Could you output each line below exactly as it appears, excluding any pictures?

** Opening Supplied material block **

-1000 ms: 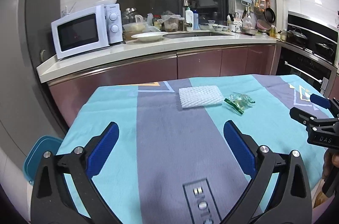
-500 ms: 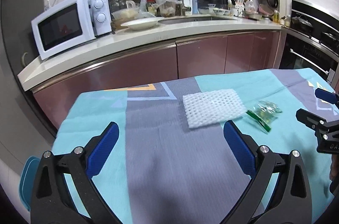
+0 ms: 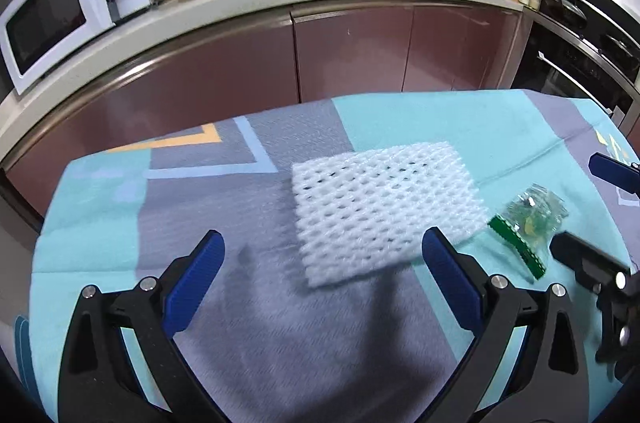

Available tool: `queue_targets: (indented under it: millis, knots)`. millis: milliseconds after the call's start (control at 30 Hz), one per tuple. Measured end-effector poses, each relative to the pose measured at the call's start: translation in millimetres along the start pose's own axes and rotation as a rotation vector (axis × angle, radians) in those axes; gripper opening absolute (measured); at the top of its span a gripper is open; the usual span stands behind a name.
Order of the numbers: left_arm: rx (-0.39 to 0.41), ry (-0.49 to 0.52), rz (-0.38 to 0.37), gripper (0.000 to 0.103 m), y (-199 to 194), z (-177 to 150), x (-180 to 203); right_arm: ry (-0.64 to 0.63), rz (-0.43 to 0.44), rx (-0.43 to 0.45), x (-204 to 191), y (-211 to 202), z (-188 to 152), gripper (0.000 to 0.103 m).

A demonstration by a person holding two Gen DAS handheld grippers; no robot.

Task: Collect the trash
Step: 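Close the left tool on the white foam net while the right tool grasps the clear wrapper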

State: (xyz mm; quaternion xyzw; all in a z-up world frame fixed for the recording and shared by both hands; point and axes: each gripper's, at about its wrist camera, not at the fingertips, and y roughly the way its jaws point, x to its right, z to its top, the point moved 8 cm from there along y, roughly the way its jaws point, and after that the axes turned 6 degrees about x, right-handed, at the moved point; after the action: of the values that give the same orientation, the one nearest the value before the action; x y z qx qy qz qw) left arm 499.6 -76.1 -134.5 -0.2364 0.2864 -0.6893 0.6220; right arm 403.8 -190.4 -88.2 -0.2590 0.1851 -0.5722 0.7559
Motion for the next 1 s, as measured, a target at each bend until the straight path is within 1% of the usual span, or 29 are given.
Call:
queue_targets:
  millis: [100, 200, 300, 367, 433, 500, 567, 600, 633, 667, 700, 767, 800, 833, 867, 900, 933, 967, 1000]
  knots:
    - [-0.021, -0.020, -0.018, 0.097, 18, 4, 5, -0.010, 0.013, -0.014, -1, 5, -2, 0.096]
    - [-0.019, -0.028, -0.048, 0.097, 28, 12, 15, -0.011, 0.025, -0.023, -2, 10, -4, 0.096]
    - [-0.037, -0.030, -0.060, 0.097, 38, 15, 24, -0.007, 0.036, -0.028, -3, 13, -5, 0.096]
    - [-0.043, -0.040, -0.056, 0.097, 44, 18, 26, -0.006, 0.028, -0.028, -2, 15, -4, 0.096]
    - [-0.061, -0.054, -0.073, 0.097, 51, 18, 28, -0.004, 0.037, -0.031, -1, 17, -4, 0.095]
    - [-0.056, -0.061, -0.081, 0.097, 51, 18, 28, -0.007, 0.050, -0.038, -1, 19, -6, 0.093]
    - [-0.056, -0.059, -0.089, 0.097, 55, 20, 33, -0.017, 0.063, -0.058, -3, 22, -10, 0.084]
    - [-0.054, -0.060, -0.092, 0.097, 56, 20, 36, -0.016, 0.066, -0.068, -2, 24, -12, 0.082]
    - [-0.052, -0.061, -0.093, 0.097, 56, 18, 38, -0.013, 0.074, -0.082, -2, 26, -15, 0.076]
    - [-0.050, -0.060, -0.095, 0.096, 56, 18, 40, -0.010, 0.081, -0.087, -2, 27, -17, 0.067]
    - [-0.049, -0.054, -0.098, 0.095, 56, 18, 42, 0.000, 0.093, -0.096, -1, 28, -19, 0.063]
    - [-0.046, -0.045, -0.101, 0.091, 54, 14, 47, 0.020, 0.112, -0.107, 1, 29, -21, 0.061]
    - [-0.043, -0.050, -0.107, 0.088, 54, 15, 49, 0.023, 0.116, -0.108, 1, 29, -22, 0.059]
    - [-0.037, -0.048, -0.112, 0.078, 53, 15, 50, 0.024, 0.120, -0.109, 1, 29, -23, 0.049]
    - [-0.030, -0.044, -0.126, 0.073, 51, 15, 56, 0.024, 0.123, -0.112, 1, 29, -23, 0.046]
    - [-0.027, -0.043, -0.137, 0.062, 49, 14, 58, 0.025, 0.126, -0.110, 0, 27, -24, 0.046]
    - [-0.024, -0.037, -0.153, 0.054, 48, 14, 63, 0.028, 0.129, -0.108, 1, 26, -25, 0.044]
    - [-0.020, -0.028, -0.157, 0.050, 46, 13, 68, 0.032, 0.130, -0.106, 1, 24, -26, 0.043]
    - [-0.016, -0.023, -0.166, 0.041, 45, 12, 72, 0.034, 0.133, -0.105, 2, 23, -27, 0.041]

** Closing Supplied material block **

## Your solution
-1000 ms: 
-500 ms: 
+0 ms: 

Available tool: `queue_targets: (indented under it: millis, knots)`. millis: milliseconds after the call's start (control at 30 Hz), one per tuple. Measured end-effector poses, each relative to the pose measured at the call's start: translation in millimetres along the start pose's own axes and rotation as a rotation vector (axis × angle, radians) in those axes; gripper opening absolute (measured); at the top of its span a gripper is open; the usual span stands behind a name.
Order of the numbers: left_arm: rx (-0.39 to 0.41), ry (-0.49 to 0.52), rz (-0.38 to 0.37), gripper (0.000 to 0.103 m), y (-199 to 194), z (-177 to 150), x (-180 to 203); right_arm: ry (-0.64 to 0.63), rz (-0.43 to 0.44), rx (-0.43 to 0.45), x (-204 to 191), y (-211 to 202), z (-188 to 152), gripper (0.000 to 0.103 m).

A demonstration by a person holding two Gen DAS handheld grippers; no robot.

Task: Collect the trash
Step: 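Close the left tool on the white foam net while the right tool grasps the clear wrapper
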
State: (xyz mm; quaternion xyzw; all in a z-up world frame fixed for the recording and shared by both hands; point and axes: each gripper's, at about its wrist camera, not at the fingertips, and y roughly the way its jaws point, x to its right, z to its top, the point moved 8 cm from there along y, roughly the way its jaws point, and after that the axes turned 6 degrees about x, right-handed, at the moved point; after the action: of the values that give the same orientation, the one nearest the value before the action; x y z qx qy qz qw) left arm 499.6 -76.1 -134.5 -0.2364 0.2864 -0.6893 0.6220; right arm 403.8 -190.4 -88.2 -0.2590 0.1851 -0.5722 0.7559
Motion for the next 1 s, as measured, a target at each bend until the straight path is within 1% of the usual span, or 29 are given.
Call:
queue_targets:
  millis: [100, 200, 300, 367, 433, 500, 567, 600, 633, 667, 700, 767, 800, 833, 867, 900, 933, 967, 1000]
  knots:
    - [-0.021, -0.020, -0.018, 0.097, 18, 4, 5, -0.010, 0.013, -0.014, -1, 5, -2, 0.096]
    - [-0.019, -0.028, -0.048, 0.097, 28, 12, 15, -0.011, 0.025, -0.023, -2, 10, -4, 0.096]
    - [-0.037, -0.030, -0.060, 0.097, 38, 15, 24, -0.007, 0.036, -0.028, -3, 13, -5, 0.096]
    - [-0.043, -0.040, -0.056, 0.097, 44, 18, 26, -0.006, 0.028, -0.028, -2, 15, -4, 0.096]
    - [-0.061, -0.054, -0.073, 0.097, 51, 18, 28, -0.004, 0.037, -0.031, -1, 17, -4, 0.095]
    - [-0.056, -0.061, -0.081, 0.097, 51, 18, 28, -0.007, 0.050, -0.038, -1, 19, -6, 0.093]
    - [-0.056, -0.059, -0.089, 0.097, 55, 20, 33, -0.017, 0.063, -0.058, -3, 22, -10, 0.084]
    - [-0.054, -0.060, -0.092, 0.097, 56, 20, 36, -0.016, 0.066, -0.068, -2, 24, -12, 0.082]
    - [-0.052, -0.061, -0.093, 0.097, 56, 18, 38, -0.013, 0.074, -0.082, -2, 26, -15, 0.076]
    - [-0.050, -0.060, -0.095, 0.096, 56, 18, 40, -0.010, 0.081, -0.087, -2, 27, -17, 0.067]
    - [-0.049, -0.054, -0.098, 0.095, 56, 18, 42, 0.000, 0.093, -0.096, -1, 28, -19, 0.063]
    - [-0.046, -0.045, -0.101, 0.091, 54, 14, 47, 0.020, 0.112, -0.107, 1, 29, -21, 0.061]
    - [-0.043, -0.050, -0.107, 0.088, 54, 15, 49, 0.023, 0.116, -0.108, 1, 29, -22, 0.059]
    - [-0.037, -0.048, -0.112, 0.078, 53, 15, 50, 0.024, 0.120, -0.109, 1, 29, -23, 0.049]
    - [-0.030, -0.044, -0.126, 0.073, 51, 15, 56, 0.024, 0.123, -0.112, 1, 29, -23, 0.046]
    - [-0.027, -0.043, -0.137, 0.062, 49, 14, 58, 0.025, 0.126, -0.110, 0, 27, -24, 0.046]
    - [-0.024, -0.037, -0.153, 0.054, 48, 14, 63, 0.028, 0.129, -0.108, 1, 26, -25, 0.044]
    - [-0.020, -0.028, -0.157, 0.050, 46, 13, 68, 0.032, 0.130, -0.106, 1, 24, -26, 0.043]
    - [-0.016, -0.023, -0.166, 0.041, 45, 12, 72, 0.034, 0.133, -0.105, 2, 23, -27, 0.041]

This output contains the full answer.